● **EXERCISE INSTRUCTIONS**: Please give back only the lines below from the one containing "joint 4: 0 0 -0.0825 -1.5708" to the one containing "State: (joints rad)", each repeated word for word, both ends included.

============================================================

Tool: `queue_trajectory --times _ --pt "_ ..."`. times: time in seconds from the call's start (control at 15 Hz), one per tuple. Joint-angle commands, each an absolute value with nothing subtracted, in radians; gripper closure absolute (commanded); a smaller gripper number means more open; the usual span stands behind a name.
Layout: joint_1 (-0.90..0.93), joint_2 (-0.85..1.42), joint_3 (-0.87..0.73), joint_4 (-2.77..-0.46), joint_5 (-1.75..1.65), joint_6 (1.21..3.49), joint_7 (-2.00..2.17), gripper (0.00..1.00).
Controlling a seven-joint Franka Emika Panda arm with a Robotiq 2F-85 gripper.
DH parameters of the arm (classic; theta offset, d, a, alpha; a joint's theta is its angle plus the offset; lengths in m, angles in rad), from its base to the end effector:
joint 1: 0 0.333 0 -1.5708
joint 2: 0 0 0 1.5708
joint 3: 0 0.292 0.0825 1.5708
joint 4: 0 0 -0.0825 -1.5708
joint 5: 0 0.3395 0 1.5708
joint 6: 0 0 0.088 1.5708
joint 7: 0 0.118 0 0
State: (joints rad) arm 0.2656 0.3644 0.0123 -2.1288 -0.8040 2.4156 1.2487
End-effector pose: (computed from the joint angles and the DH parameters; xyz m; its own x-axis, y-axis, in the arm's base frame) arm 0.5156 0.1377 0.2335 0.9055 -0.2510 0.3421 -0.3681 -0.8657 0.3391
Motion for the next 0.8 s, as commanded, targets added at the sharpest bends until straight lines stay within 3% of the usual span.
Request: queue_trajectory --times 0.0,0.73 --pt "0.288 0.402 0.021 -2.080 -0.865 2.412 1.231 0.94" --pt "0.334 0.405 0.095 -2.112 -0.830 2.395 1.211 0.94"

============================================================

● **TASK RESPONSE**:
joint 4: 0 0 -0.0825 -1.5708
joint 5: 0 0.3395 0 1.5708
joint 6: 0 0 0.088 1.5708
joint 7: 0 0.118 0 0
State: (joints rad) arm 0.2656 0.3644 0.0123 -2.1288 -0.8040 2.4156 1.2487

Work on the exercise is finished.